**Directions**
Nothing beyond the line containing "Outline the white black left robot arm." is to be printed; print exactly each line from the start of the records below through that line, leaving out pictures.
Top of Given data
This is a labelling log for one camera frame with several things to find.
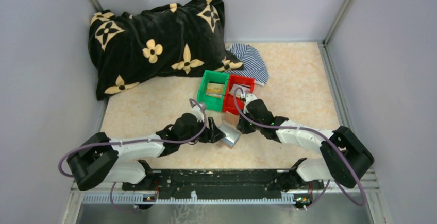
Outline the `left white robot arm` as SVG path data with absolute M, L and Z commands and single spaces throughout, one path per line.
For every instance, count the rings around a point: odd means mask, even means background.
M 146 158 L 159 158 L 177 152 L 186 143 L 216 143 L 225 133 L 194 106 L 173 124 L 137 139 L 111 139 L 104 132 L 94 134 L 71 153 L 66 162 L 81 191 L 102 183 L 122 183 L 125 191 L 147 190 L 158 183 Z

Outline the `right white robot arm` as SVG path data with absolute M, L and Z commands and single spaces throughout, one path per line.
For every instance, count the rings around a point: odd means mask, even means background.
M 300 159 L 292 166 L 290 182 L 296 189 L 303 189 L 314 180 L 333 180 L 346 188 L 354 188 L 356 180 L 361 179 L 375 161 L 348 127 L 313 129 L 286 117 L 274 116 L 264 101 L 253 94 L 246 94 L 243 104 L 237 125 L 242 134 L 259 131 L 268 140 L 296 145 L 321 155 L 317 159 Z

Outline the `pink leather card holder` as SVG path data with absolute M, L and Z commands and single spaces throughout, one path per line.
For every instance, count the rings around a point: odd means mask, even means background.
M 230 112 L 225 112 L 222 115 L 222 121 L 219 129 L 225 134 L 225 137 L 220 141 L 228 148 L 232 149 L 241 136 L 241 132 L 237 130 L 239 117 Z

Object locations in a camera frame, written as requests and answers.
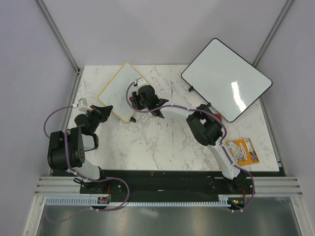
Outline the yellow-framed small whiteboard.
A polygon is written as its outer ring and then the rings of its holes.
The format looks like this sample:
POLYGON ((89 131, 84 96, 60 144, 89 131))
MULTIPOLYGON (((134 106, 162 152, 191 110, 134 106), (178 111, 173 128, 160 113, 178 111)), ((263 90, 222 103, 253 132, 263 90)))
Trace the yellow-framed small whiteboard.
POLYGON ((133 91, 137 91, 137 87, 134 87, 133 84, 138 78, 145 79, 130 63, 126 62, 97 97, 102 105, 112 105, 112 113, 125 123, 129 123, 130 118, 135 113, 135 110, 128 105, 127 98, 131 96, 133 91))

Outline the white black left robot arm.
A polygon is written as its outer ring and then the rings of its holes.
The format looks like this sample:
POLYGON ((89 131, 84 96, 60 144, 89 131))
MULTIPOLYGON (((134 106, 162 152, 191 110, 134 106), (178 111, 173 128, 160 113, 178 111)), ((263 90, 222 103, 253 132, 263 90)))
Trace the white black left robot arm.
POLYGON ((85 107, 74 119, 75 127, 68 131, 52 132, 49 137, 47 161, 53 171, 70 172, 76 177, 74 182, 96 193, 104 193, 108 181, 102 169, 89 162, 85 153, 99 147, 96 129, 108 120, 113 106, 85 107))

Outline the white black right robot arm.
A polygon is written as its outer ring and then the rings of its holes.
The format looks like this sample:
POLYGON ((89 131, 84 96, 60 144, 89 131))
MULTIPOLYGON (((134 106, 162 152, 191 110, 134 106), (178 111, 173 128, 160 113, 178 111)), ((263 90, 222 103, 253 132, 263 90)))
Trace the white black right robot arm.
POLYGON ((223 143, 227 130, 207 105, 201 104, 195 109, 190 109, 158 98, 154 88, 149 84, 141 85, 137 82, 129 87, 136 89, 131 96, 126 92, 126 100, 131 108, 158 118, 185 121, 196 141, 207 147, 219 163, 227 191, 233 194, 239 191, 249 193, 251 185, 246 180, 247 173, 237 166, 223 143))

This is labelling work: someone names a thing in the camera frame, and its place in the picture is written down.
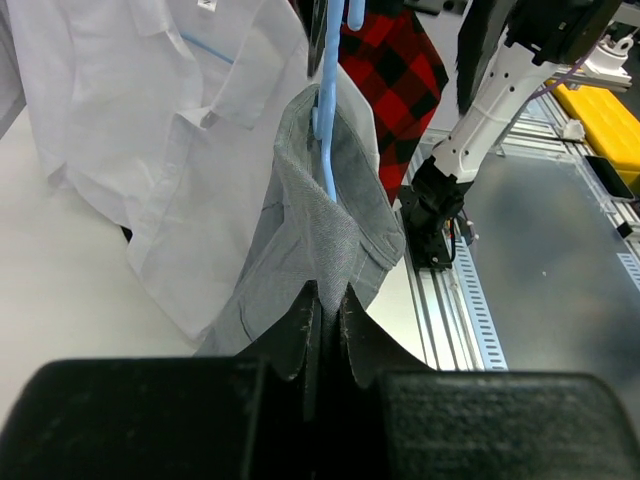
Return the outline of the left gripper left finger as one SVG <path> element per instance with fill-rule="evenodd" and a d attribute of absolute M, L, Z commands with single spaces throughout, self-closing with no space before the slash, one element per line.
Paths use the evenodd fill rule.
<path fill-rule="evenodd" d="M 37 370 L 1 432 L 5 479 L 308 479 L 314 283 L 232 357 L 65 359 Z"/>

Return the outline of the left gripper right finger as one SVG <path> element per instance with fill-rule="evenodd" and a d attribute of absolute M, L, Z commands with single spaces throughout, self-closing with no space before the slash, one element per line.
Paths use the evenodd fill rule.
<path fill-rule="evenodd" d="M 635 479 L 639 442 L 607 384 L 587 374 L 436 371 L 348 290 L 343 479 Z"/>

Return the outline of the grey button shirt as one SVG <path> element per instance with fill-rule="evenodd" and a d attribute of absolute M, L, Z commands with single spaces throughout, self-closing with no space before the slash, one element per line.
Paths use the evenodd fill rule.
<path fill-rule="evenodd" d="M 363 307 L 405 251 L 405 237 L 378 177 L 352 105 L 337 107 L 331 161 L 338 198 L 322 186 L 311 85 L 285 107 L 260 218 L 234 291 L 199 356 L 232 356 L 266 332 L 313 280 L 322 307 L 336 315 L 348 288 Z"/>

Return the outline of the light blue hanger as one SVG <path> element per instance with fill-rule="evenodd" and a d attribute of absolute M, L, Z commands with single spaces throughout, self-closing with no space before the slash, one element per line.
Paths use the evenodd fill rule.
<path fill-rule="evenodd" d="M 358 138 L 370 151 L 376 152 L 373 113 L 356 85 L 339 66 L 339 44 L 342 27 L 352 31 L 364 23 L 363 1 L 314 1 L 311 7 L 311 29 L 307 76 L 321 74 L 320 85 L 311 109 L 311 136 L 307 149 L 319 159 L 321 185 L 332 201 L 337 200 L 337 189 L 332 168 L 332 136 L 337 95 L 344 93 L 347 118 L 356 127 Z"/>

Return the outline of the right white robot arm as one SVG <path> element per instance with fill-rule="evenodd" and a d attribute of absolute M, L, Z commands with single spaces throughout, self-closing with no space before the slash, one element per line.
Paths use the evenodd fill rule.
<path fill-rule="evenodd" d="M 433 235 L 462 209 L 482 161 L 521 108 L 561 65 L 588 57 L 617 1 L 473 1 L 458 32 L 460 118 L 411 181 L 408 214 Z"/>

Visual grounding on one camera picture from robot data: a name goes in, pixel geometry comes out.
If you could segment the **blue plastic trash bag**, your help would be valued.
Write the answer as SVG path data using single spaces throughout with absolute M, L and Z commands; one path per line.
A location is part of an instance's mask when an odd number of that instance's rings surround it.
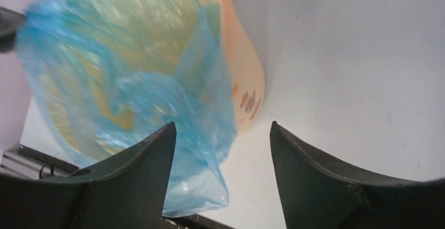
M 85 167 L 173 122 L 163 215 L 225 207 L 237 135 L 218 0 L 37 0 L 16 52 L 59 150 Z

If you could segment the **yellow cartoon trash bin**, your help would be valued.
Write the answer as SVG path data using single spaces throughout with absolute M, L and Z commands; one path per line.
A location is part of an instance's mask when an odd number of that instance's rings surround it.
M 239 20 L 232 0 L 199 0 L 220 5 L 221 40 L 232 75 L 232 101 L 237 131 L 246 131 L 255 121 L 265 97 L 263 66 Z

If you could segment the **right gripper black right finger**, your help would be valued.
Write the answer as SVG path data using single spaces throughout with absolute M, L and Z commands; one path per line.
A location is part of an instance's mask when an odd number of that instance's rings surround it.
M 418 182 L 359 168 L 277 122 L 270 147 L 287 228 L 444 228 L 444 179 Z

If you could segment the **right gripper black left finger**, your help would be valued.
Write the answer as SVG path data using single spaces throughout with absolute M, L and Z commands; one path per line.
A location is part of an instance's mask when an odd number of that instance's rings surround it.
M 1 228 L 159 228 L 176 127 L 68 176 L 1 176 Z

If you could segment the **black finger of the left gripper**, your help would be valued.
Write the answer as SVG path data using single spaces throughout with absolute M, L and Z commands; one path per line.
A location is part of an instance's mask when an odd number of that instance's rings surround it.
M 1 6 L 1 53 L 14 49 L 17 31 L 24 21 L 24 14 Z

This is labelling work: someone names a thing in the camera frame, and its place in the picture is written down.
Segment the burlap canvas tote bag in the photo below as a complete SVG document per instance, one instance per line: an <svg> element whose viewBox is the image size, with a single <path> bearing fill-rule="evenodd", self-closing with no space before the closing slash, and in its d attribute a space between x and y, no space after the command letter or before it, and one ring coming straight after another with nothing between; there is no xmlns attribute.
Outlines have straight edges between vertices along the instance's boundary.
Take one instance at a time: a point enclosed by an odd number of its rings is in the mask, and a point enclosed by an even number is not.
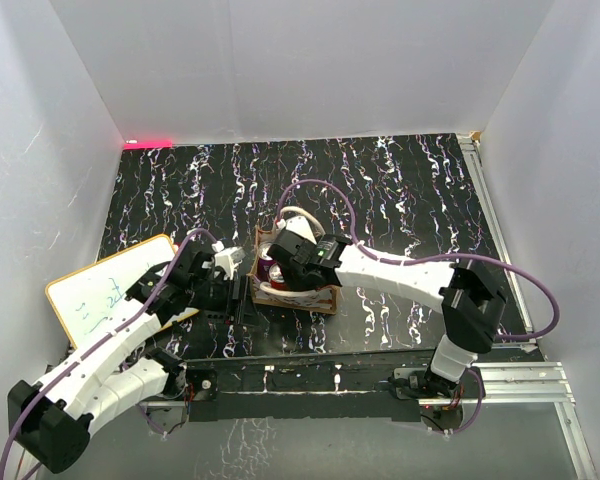
<svg viewBox="0 0 600 480"><path fill-rule="evenodd" d="M297 207L286 206L281 209L281 219L288 219L295 215L305 216L312 224L312 229L317 240L325 234L322 224L309 212ZM256 229L254 254L255 260L248 274L251 282L251 295L255 304L275 306L288 309L298 309L312 311L323 314L335 314L337 311L338 287L327 286L317 290L305 291L278 291L269 284L269 278L260 278L257 275L257 251L261 242L273 242L279 233L274 221L273 229L263 230L260 227Z"/></svg>

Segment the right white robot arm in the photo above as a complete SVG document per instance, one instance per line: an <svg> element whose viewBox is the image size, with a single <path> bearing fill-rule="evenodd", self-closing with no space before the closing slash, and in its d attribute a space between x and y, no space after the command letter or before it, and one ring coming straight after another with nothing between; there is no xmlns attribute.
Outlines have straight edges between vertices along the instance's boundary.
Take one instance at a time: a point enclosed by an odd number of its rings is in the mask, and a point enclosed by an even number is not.
<svg viewBox="0 0 600 480"><path fill-rule="evenodd" d="M445 331L426 369L390 380L415 398L455 393L478 356L491 351L506 306L498 282L477 260L419 263L366 251L344 237L326 234L311 241L288 229L277 234L268 255L280 268L288 293L360 287L440 313Z"/></svg>

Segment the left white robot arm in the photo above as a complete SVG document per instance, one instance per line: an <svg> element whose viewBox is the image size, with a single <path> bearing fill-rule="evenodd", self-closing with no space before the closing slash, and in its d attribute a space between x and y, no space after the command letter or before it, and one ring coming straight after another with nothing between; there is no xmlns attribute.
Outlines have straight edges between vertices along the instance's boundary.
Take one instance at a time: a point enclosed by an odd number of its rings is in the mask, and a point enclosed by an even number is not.
<svg viewBox="0 0 600 480"><path fill-rule="evenodd" d="M187 240L172 258L134 277L115 308L63 362L7 394L13 444L57 474L70 468L104 425L142 400L180 396L187 376L180 359L157 350L125 367L136 347L190 310L235 319L243 305L238 269L245 253L221 242L211 250Z"/></svg>
Bottom of Given data
**Written answer**
This is a labelling log for one camera frame with several things to find.
Outline the `left white robot arm` as SVG path data with absolute M, L and Z commands and single spaces throughout, one path per line.
For every instance, count the rings around a point: odd means mask, even means background.
M 146 158 L 159 158 L 177 152 L 186 143 L 216 143 L 225 133 L 194 106 L 173 124 L 137 139 L 111 139 L 104 132 L 94 134 L 71 153 L 66 162 L 81 191 L 102 183 L 122 183 L 125 191 L 147 190 L 158 183 Z

Outline the `right white robot arm` as SVG path data with absolute M, L and Z commands and single spaces throughout, one path per line.
For every instance, count the rings around a point: odd means mask, even means background.
M 300 159 L 292 166 L 290 182 L 296 189 L 303 189 L 314 180 L 333 180 L 346 188 L 354 188 L 356 180 L 361 179 L 375 161 L 348 127 L 313 129 L 286 117 L 274 116 L 264 101 L 253 94 L 246 94 L 243 104 L 237 125 L 242 134 L 259 131 L 268 140 L 296 145 L 321 155 L 317 159 Z

Outline the `pink leather card holder` as SVG path data with absolute M, L and Z commands and single spaces throughout, one path per line.
For every instance, count the rings around a point: odd means mask, even means background.
M 230 112 L 225 112 L 222 115 L 222 121 L 219 129 L 225 134 L 225 137 L 220 141 L 228 148 L 232 149 L 241 136 L 241 132 L 237 130 L 239 117 Z

Object locations in a camera frame, written as requests and answers.
Outline the yellow-framed small whiteboard.
A polygon is written as its outer ring and then the rings of its holes.
The format looks like this sample:
POLYGON ((89 131, 84 96, 60 144, 89 131))
MULTIPOLYGON (((134 106, 162 152, 191 110, 134 106), (178 111, 173 128, 160 113, 178 111)), ((263 90, 222 103, 253 132, 263 90)))
Trace the yellow-framed small whiteboard.
POLYGON ((133 91, 137 91, 137 87, 134 87, 133 84, 138 78, 145 79, 130 63, 126 62, 97 97, 102 105, 112 105, 112 113, 125 123, 129 123, 130 118, 135 113, 135 110, 128 105, 127 98, 131 96, 133 91))

Outline the white black left robot arm.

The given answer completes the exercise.